START STORED DATA
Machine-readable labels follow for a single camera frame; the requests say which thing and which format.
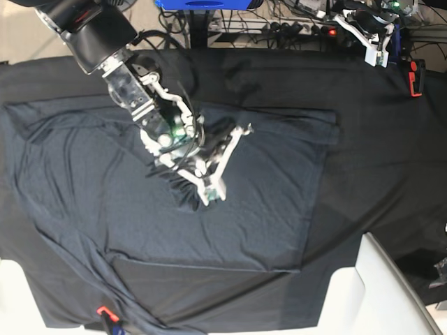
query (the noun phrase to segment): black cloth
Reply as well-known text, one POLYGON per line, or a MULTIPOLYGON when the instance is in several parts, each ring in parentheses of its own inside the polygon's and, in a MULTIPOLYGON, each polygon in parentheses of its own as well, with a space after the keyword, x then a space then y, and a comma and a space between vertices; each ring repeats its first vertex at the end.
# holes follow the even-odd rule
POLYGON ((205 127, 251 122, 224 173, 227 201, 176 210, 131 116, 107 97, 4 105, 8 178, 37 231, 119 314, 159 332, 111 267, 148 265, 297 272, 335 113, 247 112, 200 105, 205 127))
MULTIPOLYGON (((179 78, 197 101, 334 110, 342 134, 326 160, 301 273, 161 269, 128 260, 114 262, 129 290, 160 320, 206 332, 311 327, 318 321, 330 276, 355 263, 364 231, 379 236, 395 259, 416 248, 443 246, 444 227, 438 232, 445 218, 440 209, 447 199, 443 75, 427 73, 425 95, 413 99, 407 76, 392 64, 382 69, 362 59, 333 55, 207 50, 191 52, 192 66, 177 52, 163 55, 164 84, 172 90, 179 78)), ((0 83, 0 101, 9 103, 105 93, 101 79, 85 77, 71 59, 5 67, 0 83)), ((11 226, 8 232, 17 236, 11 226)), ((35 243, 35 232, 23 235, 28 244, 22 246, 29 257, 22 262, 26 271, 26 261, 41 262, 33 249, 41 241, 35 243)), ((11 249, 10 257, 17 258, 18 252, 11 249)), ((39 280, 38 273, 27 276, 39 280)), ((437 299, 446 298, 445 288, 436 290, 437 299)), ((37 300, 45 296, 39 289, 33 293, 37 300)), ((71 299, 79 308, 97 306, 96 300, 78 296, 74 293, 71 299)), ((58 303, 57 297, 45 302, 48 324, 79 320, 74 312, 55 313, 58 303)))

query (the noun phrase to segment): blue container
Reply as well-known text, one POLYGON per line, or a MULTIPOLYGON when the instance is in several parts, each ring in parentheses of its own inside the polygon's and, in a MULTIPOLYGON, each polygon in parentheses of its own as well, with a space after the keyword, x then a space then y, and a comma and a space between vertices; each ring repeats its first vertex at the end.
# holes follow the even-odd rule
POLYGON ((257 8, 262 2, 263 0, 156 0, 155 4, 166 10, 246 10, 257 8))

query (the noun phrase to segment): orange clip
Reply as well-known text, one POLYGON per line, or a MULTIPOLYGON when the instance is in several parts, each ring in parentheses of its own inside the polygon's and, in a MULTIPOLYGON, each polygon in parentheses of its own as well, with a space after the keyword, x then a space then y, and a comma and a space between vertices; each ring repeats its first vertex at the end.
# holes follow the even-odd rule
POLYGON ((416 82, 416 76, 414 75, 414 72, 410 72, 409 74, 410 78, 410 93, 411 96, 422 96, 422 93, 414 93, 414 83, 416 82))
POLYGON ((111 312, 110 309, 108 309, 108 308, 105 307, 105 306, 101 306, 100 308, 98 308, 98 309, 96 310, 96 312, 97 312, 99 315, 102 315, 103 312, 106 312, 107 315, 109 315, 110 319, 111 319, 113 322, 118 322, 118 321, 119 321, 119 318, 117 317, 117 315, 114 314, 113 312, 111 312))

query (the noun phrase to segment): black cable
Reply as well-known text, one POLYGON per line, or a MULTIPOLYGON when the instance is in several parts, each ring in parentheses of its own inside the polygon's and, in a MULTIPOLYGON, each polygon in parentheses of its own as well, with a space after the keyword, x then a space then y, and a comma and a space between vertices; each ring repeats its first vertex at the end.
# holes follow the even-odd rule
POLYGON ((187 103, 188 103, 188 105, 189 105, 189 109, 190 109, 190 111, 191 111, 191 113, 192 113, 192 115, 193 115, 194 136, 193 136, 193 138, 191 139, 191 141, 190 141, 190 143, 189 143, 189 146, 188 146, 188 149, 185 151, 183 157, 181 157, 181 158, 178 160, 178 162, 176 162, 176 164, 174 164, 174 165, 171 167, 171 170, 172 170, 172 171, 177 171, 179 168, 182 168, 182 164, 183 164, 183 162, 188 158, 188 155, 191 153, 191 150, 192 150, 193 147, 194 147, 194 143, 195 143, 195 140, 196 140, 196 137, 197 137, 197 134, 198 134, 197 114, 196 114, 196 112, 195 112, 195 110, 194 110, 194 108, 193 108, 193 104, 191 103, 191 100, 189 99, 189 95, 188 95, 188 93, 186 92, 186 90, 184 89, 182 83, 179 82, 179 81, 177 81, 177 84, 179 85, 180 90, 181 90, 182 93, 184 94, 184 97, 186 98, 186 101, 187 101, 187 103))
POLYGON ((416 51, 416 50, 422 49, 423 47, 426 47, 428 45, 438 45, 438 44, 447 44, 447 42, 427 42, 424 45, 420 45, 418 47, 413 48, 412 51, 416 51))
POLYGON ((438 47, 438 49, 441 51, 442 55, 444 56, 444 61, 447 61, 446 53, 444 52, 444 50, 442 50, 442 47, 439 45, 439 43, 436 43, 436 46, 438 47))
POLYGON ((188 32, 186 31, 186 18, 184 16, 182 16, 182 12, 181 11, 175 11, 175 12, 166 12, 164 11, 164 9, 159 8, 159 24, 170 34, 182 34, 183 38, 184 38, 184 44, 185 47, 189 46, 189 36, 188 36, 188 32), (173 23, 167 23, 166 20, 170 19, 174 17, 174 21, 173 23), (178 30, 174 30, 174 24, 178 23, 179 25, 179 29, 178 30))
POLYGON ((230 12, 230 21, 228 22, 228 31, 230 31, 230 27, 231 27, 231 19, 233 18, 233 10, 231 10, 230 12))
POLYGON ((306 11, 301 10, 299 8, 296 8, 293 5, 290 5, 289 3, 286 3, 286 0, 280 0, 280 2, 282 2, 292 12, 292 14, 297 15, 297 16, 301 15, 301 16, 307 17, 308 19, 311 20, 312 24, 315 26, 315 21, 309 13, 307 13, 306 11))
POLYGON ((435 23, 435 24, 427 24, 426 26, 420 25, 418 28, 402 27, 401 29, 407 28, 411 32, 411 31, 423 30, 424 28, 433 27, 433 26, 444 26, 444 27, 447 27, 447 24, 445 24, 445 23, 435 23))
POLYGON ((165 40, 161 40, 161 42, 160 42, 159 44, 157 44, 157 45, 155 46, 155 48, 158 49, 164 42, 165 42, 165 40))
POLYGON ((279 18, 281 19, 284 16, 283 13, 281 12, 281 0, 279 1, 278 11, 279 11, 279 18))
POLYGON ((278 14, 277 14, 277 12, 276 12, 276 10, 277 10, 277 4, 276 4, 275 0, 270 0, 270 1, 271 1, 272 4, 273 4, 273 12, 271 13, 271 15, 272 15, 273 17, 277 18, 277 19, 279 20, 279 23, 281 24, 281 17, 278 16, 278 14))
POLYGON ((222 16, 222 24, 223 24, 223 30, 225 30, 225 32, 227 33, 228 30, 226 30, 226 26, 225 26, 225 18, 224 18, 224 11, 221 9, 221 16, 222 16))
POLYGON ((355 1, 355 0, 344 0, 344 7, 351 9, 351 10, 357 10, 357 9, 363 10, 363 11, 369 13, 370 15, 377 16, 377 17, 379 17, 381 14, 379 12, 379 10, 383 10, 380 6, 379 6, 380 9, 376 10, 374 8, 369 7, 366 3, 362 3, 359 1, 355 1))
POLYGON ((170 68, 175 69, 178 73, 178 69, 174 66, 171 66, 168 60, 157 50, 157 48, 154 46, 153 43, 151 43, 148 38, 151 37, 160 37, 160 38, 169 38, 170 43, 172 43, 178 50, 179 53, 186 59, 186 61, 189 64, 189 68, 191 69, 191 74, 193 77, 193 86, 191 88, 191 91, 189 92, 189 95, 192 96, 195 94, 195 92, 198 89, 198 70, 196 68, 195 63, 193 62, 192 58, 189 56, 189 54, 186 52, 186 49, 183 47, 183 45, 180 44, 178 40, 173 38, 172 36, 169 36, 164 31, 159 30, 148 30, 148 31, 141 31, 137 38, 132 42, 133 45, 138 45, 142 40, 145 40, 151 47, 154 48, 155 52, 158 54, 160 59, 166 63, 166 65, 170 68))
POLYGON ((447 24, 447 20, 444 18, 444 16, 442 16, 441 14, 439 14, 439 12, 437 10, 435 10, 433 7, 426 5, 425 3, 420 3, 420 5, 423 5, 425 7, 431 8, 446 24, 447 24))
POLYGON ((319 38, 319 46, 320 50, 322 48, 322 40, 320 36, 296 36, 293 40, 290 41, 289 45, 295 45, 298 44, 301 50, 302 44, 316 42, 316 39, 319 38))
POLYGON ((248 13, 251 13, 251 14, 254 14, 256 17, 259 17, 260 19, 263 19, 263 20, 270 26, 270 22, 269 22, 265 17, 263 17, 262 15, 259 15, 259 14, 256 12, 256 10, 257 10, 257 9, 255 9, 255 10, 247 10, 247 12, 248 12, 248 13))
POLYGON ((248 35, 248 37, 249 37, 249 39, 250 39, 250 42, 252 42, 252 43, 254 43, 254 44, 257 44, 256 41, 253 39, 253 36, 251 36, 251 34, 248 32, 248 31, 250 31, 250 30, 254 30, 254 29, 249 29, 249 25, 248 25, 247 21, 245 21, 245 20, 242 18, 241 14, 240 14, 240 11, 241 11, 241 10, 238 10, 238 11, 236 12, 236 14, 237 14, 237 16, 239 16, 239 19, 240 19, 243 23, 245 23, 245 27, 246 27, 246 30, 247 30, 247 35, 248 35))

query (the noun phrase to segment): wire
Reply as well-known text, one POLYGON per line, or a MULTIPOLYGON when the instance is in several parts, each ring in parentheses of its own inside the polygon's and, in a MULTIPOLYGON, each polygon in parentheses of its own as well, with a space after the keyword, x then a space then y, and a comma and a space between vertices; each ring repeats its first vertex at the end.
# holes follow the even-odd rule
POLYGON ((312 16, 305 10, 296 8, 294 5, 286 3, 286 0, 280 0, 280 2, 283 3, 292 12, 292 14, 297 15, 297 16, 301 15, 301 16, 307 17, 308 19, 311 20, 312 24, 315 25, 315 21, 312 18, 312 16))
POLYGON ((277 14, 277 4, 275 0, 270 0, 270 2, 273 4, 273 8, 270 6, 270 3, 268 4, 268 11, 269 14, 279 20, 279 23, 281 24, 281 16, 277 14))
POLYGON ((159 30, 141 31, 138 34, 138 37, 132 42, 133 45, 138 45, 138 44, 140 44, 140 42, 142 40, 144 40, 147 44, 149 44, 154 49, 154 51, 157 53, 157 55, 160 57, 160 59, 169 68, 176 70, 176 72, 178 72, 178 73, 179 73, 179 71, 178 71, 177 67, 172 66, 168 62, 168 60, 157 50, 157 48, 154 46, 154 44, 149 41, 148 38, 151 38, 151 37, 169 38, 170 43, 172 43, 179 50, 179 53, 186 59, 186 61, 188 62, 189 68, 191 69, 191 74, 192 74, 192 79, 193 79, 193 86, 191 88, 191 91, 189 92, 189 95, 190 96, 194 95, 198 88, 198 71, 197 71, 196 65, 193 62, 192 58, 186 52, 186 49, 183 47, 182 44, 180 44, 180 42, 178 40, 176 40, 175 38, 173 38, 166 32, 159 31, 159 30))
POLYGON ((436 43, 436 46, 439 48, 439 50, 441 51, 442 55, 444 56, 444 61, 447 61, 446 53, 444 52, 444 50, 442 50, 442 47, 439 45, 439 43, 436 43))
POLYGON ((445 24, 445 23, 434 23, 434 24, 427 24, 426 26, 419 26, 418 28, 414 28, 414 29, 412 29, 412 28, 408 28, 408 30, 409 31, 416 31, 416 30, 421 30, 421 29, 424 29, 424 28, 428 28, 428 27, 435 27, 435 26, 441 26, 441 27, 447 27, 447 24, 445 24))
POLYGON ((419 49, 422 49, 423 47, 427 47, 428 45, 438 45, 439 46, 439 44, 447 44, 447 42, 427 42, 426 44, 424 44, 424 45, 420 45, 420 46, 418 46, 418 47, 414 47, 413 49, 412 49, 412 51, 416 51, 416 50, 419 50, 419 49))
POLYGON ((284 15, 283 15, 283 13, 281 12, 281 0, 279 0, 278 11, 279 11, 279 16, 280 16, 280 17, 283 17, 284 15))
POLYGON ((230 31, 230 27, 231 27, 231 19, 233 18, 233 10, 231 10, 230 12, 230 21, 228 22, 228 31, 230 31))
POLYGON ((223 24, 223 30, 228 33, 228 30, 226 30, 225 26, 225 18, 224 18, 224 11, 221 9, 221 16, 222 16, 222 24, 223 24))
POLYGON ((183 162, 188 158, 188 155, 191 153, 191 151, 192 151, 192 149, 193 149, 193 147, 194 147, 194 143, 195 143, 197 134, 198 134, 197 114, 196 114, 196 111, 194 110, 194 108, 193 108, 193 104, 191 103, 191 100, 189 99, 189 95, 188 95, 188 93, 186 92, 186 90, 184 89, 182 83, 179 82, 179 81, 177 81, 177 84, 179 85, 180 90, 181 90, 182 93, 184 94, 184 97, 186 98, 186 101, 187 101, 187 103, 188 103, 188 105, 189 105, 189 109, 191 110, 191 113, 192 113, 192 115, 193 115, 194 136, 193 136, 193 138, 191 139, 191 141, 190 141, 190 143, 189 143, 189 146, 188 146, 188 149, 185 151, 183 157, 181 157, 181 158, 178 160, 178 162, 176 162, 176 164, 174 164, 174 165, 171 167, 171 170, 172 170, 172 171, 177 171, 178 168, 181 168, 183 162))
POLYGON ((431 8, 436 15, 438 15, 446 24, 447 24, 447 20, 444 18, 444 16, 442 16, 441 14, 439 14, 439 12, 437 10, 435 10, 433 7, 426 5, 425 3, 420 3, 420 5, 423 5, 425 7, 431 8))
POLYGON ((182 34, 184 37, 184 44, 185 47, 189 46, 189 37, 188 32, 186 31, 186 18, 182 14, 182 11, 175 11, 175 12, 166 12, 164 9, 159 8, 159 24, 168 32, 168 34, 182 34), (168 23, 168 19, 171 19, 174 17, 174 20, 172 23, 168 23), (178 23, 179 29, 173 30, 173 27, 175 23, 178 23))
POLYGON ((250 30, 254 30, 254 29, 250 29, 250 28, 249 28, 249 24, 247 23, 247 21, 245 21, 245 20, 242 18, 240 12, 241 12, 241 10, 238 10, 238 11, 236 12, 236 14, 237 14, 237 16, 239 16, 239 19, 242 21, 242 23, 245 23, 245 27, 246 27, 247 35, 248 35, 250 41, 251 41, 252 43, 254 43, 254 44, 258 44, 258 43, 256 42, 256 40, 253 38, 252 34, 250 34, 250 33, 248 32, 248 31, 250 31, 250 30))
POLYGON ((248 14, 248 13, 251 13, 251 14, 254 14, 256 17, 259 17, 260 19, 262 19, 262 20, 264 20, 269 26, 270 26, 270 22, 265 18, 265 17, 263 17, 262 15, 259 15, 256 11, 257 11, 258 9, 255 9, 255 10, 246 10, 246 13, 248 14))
END STORED DATA
■ TASK TO COMPLETE ■
Report each line above containing the string "segment".

■ THE ANSWER ■
query (the noun phrase to segment): black cloth
query (the noun phrase to segment): blue container
query (the noun phrase to segment): orange clip
query (the noun phrase to segment): black cable
query (the noun phrase to segment): wire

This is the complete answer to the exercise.